> **HOW TO COMPLETE THIS TASK**
Where a line contains the word "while", copy that line from the records below.

> **THE DATA**
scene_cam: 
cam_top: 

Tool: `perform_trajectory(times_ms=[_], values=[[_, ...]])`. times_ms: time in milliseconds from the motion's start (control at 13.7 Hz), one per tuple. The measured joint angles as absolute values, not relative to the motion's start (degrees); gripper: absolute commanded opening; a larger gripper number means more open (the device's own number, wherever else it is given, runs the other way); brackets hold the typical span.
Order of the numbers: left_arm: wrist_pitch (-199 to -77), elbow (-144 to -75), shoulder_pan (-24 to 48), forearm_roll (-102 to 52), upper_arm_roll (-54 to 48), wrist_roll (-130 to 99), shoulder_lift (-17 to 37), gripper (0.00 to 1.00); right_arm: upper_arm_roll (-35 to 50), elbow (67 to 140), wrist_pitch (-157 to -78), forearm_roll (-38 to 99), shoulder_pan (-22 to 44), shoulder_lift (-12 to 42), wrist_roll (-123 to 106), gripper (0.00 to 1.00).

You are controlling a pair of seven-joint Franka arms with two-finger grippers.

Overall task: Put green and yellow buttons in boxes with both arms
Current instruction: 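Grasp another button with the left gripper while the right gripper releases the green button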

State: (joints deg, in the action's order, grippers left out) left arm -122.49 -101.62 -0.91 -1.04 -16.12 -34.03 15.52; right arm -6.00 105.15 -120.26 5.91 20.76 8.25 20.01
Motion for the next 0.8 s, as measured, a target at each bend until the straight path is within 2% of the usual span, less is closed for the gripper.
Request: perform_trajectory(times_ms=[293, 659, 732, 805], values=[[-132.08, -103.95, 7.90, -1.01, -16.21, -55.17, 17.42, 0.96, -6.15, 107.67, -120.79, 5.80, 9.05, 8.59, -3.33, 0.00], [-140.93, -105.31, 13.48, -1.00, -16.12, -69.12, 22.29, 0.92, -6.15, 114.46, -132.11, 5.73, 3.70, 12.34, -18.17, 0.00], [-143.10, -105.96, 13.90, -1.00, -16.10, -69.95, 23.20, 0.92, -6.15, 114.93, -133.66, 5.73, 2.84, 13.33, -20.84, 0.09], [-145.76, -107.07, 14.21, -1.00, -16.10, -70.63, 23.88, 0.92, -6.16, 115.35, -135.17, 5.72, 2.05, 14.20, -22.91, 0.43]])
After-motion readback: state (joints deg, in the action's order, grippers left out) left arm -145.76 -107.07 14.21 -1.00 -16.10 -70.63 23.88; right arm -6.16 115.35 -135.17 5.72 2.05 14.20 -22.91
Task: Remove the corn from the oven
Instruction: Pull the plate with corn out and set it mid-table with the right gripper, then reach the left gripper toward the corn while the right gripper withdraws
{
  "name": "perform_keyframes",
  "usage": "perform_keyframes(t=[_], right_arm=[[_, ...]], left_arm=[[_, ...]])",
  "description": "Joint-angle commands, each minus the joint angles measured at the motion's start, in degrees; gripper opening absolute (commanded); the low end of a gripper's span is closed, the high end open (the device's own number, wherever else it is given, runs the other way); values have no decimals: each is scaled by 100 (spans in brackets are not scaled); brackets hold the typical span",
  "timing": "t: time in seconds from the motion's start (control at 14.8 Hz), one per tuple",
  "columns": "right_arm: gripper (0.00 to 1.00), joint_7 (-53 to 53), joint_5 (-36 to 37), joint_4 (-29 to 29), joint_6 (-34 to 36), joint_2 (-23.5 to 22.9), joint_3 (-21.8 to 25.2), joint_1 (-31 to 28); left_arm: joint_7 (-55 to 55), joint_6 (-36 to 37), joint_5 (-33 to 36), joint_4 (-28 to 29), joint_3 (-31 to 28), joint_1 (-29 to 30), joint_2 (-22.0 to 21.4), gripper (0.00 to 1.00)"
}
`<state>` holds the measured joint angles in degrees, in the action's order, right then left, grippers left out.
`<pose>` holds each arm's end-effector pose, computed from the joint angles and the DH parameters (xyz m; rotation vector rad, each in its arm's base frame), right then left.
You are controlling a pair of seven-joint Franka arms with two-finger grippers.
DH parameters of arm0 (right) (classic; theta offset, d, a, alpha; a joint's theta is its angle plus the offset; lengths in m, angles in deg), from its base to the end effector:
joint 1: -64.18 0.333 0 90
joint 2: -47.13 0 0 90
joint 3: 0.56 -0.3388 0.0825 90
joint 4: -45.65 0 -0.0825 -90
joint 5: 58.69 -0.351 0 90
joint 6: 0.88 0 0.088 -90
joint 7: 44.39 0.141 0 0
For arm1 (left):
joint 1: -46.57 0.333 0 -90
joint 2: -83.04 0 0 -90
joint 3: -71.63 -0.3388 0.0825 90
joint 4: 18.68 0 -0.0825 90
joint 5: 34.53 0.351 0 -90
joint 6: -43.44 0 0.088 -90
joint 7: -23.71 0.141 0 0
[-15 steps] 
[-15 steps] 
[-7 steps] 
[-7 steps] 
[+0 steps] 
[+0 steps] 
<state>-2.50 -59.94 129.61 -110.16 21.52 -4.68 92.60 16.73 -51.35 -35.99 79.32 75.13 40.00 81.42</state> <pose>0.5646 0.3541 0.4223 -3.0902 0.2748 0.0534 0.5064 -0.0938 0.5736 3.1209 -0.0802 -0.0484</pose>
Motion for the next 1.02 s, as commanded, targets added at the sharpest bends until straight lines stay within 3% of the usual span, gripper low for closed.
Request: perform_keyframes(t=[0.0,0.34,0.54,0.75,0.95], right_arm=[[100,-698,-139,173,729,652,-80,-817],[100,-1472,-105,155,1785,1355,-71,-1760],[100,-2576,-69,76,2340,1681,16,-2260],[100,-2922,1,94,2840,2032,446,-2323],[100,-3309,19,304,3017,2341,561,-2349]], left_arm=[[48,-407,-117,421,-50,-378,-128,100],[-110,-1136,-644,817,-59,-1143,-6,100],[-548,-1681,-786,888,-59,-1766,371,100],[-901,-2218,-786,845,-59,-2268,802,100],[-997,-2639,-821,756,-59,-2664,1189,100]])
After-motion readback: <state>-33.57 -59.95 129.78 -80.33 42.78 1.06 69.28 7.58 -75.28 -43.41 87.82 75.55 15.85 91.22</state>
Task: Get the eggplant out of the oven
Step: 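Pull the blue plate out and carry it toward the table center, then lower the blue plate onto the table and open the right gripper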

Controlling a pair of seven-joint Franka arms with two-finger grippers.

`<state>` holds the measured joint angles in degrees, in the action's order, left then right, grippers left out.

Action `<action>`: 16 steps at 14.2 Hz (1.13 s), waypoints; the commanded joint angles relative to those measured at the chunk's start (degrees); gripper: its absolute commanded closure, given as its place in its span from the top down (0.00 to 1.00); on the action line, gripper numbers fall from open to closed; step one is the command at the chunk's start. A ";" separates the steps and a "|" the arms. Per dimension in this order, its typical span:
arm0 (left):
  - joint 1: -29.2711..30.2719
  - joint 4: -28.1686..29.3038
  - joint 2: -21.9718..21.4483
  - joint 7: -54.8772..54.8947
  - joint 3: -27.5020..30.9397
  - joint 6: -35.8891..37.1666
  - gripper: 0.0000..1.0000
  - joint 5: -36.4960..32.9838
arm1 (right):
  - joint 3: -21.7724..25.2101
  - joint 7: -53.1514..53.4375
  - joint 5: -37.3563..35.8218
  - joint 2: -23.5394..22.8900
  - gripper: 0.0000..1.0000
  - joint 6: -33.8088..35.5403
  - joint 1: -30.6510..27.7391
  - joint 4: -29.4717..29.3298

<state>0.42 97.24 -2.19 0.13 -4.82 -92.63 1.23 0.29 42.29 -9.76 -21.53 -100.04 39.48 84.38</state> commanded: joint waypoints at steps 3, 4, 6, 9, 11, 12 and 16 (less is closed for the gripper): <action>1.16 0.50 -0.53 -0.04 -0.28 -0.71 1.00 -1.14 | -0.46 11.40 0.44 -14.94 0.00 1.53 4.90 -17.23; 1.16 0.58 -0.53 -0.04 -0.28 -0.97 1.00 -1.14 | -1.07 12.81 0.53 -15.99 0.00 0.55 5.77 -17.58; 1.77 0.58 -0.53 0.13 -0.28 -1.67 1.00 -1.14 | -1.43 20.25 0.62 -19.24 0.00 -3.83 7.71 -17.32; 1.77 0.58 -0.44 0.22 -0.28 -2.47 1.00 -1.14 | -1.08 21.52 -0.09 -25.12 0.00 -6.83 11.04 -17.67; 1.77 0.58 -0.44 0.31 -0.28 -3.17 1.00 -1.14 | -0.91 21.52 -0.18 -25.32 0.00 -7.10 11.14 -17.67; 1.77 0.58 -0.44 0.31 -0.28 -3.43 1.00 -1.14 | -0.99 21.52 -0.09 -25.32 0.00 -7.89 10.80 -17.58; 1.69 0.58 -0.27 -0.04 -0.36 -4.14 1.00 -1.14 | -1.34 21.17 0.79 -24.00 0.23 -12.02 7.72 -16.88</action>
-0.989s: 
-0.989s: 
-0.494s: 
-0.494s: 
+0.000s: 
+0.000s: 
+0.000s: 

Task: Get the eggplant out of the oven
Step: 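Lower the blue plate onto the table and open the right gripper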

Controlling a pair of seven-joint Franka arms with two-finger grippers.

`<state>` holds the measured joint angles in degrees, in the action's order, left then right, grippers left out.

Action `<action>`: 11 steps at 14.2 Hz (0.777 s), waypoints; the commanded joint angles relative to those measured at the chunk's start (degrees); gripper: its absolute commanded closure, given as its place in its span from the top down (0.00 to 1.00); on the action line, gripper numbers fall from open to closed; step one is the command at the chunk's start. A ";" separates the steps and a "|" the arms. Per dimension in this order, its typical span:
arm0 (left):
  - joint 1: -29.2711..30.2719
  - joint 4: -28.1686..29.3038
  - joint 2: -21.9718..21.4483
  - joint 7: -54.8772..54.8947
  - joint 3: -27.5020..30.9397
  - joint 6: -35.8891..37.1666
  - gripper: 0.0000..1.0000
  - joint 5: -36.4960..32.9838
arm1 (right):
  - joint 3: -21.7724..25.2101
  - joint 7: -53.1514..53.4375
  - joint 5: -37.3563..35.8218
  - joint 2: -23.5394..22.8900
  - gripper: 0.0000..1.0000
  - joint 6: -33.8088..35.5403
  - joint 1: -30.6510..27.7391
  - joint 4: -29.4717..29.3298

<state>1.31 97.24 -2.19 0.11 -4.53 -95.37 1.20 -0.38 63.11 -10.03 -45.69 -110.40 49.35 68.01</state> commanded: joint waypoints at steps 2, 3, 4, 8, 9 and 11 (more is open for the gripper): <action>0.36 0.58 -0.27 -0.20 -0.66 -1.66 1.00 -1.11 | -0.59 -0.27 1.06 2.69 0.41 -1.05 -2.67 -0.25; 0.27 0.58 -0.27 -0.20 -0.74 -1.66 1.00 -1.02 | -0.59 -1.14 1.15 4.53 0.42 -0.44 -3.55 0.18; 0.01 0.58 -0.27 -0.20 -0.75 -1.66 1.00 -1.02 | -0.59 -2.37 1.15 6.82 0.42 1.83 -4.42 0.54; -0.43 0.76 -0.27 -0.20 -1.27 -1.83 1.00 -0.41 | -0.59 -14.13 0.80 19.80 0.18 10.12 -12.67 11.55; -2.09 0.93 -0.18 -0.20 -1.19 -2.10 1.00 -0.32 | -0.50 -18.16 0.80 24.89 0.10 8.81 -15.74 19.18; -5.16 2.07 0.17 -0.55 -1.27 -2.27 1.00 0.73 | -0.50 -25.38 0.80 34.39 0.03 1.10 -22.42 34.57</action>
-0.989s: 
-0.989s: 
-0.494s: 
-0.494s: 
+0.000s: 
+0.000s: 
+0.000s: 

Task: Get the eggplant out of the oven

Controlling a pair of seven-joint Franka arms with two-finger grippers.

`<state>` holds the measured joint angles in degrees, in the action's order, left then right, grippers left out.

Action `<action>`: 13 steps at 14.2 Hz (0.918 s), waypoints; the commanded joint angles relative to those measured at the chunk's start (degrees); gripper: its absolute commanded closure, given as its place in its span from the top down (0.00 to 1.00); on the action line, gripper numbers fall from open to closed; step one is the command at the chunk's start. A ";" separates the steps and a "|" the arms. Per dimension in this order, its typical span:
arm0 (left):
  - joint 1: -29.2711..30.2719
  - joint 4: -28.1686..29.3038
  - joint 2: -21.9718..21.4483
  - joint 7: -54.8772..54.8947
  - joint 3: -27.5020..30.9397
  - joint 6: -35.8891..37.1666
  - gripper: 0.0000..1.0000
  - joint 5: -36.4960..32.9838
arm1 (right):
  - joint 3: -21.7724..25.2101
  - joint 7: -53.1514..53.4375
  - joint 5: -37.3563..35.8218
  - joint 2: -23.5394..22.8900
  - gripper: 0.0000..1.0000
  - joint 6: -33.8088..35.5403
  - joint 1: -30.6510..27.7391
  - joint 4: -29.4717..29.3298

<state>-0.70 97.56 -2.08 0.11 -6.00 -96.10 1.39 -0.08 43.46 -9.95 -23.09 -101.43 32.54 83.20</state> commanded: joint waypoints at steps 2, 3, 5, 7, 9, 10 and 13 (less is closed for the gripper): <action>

> **REPLY TO THE EXERCISE**
Current instruction: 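Grasp another button with the left gripper while the right gripper releases the green button
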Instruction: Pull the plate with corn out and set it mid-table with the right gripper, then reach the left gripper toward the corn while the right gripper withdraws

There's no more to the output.